Handstand Work then HSPU, T2B and DL

Take 20 minute and work on Handstands.

Then this WOD from wodwell CF on Instagram, for time

  • 10 x Deficit Handstand Pushups (from yoga blocks)
  • 20 x Deadlifts @ 220lbs/100kg
  • 40 x Toes to Bar
  • 20 x Deadlifts
  • 10 x Deficit Handstand Pushups

Results: For part one did some frog stand holds and frog stand press outs (bring knees together and press up as far as you can towards a handstand then slowly drop to floor), then accumulated about 60 seconds free standing handstands kicking up against the wall (took about 5 rounds). Metcon 14:40.

Pullups and Reverse Rows then Rows, Pushups and Mountain Climbers

Every 2 minutes for 10 minutes

  • 2-3 x Strict Ring Pullup from Deadhang with Flase Grip

Then very 2 minutes for 16 minutes

  • 5 x TRX Reverse Rows with 3 second descent (Tempo 30×0)

Then, using a single Kettlebell, every 2 minutes for 12 minutes

  • 10 x Alternating Single KB Bent Rows @ 20kg
  • 10 x KB Pushups (tip Kettlebell and put hands on Ball)
  • 10 x KB Mountain Climbers (r+l=1 rep, hands on KB ball)

Then accumulate

30 x Hanging Leg Raises from Bar (keep legs as strght as possible, raise legs to parallel with floor)

Results: Done as shown. Heavier KB Rows would have been better.

Handstand Work then Row, DB Front Squats and DB Push Press

Take 15 minutes and work on Handstands…

  • Frog Stand (bent arms)
  • Crane Pose (straight arms)
  • Wall Walk to Wall Facing Pushup
  • Tucked Floating Frog/Crane Pose (raise legs off knees and hold unsupported)

Then for time 50-40-30-20-10 ( 5 rounds ) of

  • Calorie Row
  • DB Front Squat @ 16kg per hand
  • DB Push Press @ 16kg per hand

Results: Wrists not flexible enough for Crane Pose so need to work on the that. Metcon 30:18.

Front Squats then Squat Cleans and BBJs

2 rounds of

  • 30 seconds Handstand Hold

Then 2 rounds of

  • 15 second Frog Stand

Then 3 rounds of

  • 1 x Pause Zombie Squat @ 65lbs (3-5 second pause)

Then 3 rounds of

  • 8 x Pause Front Squat @ 60% of 3RM (3 sec pause)

Then 4 rounds for time

  • 12 x Squat Cleans @ 95lbs
  • 12 x Burpee Box Jumps

Results: Front Squats @125lbs.

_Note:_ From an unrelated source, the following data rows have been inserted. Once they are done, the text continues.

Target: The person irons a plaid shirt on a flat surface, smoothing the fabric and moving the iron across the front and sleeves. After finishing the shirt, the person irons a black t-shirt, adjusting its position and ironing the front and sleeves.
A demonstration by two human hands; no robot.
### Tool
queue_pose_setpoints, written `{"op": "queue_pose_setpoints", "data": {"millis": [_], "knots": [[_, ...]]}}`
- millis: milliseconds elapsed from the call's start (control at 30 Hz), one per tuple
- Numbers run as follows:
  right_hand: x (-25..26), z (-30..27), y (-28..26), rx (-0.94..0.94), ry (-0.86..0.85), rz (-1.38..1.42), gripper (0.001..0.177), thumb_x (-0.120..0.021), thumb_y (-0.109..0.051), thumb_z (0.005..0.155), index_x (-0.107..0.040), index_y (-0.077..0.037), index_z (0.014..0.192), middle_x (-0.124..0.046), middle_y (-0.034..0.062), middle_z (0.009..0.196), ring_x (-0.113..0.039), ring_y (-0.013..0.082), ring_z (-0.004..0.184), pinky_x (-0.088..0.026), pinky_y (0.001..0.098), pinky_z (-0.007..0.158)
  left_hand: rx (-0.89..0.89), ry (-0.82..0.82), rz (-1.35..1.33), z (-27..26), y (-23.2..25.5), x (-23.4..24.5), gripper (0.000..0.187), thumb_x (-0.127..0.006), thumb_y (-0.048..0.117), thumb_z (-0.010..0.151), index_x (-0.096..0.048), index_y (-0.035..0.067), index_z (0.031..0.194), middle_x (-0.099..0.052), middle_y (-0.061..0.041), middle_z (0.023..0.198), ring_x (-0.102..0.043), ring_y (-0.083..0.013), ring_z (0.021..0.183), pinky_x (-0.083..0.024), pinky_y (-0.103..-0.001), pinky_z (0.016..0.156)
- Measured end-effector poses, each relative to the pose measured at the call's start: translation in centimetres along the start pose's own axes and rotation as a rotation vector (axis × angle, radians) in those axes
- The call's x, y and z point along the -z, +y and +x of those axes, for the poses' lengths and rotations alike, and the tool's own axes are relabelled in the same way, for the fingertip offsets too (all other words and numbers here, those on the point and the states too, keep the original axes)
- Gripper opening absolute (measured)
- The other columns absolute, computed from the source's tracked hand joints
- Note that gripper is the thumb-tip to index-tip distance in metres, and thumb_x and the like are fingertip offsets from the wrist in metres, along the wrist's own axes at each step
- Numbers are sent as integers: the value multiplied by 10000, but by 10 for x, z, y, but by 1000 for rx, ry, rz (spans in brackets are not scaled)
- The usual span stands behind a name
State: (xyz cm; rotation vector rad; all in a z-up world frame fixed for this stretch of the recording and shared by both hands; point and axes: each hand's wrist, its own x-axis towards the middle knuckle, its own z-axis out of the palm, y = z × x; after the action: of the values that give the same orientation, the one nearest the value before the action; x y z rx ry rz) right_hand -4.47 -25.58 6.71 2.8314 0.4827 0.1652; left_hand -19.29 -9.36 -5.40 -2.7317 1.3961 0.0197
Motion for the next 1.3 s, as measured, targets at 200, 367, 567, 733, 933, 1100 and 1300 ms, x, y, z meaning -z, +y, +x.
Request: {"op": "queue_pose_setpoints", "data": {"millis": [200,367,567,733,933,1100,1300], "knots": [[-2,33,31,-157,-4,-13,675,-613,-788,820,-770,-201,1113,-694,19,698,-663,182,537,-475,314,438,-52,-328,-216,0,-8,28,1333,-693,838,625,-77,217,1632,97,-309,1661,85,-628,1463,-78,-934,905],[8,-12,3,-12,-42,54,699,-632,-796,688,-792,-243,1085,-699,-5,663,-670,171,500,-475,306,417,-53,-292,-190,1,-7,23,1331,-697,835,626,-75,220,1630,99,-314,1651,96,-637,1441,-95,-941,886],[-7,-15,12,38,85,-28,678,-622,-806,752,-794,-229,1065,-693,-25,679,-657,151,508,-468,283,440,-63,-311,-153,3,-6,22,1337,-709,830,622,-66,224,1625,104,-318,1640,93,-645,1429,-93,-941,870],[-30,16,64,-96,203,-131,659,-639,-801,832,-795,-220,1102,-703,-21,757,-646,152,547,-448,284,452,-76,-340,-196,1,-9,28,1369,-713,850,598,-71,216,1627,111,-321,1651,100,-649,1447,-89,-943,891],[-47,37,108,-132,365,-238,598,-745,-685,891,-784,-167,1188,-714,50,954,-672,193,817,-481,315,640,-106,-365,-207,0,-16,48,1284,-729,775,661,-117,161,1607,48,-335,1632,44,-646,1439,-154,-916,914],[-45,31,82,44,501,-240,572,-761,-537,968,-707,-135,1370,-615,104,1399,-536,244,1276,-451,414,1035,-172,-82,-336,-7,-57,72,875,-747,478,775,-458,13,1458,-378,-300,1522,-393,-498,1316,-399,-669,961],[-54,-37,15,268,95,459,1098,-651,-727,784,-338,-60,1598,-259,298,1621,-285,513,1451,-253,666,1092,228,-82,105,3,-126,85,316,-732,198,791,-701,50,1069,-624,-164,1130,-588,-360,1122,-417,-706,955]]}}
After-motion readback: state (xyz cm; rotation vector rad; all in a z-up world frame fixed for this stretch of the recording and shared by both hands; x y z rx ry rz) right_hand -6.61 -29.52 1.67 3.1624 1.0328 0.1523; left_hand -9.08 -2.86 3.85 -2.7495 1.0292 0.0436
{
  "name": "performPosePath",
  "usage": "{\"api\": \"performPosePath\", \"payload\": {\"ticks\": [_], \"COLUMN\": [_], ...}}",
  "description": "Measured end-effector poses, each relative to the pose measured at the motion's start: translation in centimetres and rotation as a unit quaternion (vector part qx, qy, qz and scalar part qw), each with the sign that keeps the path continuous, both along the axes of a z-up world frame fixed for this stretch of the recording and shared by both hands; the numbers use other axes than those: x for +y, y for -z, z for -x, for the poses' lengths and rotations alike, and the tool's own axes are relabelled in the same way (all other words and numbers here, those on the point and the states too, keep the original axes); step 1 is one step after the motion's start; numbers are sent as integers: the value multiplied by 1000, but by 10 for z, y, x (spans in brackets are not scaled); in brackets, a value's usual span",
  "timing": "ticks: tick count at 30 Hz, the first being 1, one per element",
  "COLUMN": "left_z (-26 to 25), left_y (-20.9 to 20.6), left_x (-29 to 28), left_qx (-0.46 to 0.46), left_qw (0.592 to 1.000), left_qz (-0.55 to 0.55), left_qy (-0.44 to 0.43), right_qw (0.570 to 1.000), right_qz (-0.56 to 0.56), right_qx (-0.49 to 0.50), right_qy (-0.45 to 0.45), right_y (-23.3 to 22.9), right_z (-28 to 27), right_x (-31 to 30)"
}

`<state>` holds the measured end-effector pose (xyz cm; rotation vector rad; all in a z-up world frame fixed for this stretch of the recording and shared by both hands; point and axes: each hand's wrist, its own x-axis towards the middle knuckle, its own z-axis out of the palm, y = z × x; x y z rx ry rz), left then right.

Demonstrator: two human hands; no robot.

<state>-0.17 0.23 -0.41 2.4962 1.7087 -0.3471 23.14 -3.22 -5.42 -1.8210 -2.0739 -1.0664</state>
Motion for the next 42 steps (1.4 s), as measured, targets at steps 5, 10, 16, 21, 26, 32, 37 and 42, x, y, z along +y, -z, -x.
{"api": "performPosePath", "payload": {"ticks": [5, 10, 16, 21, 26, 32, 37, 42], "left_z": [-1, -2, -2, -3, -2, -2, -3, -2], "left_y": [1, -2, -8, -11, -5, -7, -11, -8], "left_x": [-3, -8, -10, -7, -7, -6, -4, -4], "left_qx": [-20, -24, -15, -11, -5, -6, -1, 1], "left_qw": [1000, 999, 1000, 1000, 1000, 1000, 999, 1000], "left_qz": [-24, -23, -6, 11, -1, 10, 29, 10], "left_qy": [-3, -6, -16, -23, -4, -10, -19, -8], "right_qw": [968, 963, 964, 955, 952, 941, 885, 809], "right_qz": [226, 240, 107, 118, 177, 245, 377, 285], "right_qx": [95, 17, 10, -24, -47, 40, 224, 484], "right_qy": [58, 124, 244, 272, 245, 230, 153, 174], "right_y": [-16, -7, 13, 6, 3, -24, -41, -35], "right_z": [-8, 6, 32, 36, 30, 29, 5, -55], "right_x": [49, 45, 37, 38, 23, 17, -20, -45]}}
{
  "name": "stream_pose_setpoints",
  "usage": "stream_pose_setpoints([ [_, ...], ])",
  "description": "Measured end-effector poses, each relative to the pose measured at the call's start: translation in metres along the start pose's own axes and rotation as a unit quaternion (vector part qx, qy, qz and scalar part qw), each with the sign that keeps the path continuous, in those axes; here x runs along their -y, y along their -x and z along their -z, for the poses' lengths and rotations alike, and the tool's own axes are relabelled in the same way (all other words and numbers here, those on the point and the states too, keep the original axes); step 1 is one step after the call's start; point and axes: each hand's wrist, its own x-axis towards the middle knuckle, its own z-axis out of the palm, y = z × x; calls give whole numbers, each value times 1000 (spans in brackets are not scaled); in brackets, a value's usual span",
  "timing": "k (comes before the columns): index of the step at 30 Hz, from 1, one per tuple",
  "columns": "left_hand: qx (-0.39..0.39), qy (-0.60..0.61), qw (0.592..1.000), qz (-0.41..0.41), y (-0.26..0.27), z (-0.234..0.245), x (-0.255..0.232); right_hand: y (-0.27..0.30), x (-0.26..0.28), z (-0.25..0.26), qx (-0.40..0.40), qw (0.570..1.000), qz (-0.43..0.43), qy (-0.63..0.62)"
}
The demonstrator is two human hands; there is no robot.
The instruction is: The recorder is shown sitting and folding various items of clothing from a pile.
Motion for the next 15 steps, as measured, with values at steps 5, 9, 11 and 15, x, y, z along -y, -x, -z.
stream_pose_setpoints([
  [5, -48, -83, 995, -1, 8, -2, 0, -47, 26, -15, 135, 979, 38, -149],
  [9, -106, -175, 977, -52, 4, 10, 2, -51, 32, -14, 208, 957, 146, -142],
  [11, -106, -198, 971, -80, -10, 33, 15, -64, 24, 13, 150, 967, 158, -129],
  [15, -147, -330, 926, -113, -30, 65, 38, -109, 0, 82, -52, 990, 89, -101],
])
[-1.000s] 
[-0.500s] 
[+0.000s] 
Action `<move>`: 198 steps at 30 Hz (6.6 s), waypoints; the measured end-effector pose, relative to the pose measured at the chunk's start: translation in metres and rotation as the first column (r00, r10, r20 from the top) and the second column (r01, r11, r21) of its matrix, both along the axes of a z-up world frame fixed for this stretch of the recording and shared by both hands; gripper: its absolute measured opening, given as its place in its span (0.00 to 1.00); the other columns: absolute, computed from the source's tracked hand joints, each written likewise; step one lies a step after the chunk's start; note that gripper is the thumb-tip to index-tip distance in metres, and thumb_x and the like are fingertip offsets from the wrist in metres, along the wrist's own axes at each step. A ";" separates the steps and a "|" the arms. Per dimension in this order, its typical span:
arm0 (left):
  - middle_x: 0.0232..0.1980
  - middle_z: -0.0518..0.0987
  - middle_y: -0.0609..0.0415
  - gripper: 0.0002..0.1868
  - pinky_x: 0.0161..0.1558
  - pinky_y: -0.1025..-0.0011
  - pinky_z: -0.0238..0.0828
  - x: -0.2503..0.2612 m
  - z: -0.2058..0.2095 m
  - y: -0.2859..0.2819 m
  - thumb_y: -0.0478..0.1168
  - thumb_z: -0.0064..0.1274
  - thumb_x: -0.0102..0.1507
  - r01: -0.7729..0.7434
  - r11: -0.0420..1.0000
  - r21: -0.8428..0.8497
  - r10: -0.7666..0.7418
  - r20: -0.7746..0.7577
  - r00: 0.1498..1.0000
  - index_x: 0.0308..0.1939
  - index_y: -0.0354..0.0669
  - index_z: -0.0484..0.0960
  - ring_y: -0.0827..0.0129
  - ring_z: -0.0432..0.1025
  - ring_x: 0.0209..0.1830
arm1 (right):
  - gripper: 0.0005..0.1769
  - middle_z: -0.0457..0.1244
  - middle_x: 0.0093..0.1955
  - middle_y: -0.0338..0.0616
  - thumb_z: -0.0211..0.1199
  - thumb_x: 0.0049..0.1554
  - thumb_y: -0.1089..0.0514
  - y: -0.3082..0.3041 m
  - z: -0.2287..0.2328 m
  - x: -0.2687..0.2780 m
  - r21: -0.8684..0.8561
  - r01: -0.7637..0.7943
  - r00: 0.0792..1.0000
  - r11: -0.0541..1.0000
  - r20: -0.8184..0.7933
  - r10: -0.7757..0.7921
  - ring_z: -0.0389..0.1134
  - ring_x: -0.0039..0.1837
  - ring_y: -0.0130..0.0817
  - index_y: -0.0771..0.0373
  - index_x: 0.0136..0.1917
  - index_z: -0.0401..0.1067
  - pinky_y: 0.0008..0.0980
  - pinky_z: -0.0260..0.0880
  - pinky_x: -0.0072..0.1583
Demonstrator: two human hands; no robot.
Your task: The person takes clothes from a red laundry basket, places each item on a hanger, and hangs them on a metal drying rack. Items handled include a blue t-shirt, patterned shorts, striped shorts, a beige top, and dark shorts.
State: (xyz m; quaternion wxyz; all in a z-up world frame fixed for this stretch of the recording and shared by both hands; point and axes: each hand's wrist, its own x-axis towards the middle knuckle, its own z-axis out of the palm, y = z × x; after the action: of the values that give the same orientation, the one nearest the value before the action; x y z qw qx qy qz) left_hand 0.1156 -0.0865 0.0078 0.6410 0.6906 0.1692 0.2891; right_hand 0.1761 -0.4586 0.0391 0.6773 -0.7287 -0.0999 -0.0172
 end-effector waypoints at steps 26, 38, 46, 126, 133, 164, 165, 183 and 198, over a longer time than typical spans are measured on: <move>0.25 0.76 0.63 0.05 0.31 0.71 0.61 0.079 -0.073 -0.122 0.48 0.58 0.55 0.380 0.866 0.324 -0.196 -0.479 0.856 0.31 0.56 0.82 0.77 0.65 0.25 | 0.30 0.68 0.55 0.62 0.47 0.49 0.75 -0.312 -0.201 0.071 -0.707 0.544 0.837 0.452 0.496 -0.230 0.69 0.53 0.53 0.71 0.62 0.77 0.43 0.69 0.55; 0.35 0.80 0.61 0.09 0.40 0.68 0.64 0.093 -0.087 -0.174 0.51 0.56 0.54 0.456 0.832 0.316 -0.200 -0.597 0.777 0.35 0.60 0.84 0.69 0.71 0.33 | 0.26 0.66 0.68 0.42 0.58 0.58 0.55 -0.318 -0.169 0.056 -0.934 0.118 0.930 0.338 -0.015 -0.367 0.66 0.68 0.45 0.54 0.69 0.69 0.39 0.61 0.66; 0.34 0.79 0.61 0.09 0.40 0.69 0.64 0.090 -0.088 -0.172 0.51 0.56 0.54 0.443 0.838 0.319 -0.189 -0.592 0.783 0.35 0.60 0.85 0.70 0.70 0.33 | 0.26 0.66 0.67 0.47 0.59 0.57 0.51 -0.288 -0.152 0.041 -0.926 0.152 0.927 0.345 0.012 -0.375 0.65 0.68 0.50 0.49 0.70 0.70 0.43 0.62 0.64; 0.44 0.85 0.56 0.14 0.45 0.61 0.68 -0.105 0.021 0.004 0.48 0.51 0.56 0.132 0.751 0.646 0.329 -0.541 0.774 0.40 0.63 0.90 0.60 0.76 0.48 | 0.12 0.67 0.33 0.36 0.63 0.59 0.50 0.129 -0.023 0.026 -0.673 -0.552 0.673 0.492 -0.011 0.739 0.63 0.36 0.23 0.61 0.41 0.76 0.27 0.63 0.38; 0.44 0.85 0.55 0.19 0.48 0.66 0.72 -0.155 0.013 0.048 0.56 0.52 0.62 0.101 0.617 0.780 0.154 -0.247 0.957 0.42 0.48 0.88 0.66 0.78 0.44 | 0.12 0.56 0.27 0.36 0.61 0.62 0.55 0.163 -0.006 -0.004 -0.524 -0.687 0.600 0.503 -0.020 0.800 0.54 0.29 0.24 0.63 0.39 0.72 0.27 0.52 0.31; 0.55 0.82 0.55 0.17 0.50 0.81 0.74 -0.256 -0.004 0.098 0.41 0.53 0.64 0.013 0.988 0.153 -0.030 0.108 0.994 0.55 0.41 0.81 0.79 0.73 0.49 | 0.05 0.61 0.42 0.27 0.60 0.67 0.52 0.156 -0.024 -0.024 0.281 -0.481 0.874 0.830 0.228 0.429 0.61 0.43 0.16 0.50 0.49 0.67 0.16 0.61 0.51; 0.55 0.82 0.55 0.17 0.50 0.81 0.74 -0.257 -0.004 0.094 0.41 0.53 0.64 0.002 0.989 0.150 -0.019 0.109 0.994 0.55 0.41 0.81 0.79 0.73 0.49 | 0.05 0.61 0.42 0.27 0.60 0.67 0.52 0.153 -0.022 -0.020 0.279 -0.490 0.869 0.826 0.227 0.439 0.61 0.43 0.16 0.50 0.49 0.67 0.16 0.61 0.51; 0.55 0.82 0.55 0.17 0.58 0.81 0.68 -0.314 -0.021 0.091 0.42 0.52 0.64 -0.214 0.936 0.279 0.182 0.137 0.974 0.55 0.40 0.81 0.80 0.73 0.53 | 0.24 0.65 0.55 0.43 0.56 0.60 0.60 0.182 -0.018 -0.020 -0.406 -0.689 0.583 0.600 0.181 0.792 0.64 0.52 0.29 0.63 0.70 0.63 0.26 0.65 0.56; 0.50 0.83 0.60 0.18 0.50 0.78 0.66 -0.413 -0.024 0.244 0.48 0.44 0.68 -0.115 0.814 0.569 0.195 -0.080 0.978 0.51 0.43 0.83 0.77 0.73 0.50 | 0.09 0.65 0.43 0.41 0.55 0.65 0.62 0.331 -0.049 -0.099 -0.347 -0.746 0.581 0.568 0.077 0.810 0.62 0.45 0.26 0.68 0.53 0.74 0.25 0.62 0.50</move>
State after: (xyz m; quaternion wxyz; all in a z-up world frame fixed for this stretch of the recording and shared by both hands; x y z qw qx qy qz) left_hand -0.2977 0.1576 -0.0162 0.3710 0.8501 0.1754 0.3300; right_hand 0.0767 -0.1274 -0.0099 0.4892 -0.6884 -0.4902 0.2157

Metcon 17:23.

Muscle Ups and Bench Press then OHP, Pullups and Sumo DL High Pulls

EMOM for 10 minutes

  • 1 x Strict Ring Muscle Up from Floor

4 rounds of

  • 6-8 x Tempo Bench Press @ 65-70% of 3RM (3 second ascent/3 second descent)

Then the Crossfit WOD from Dec. 18, 5 rounds for time of

  • 15 x Push Press/Jerk @ 75lbs
  • 12 x Pullups
  • 9 x Sumo Deadlift High Pulls @ 75lbs

Results: Bench Press 8-8-7-7. Metcon: 14:34

Been focusing on Muscle Ups for a couple of weeks now. Seeing if adding regular volume will allow me to get the strength to do a real slow strict movement. Planning the same for Handstands, wondering if spending just 5-10 minutes 2-3 times per week will help me finally get stable.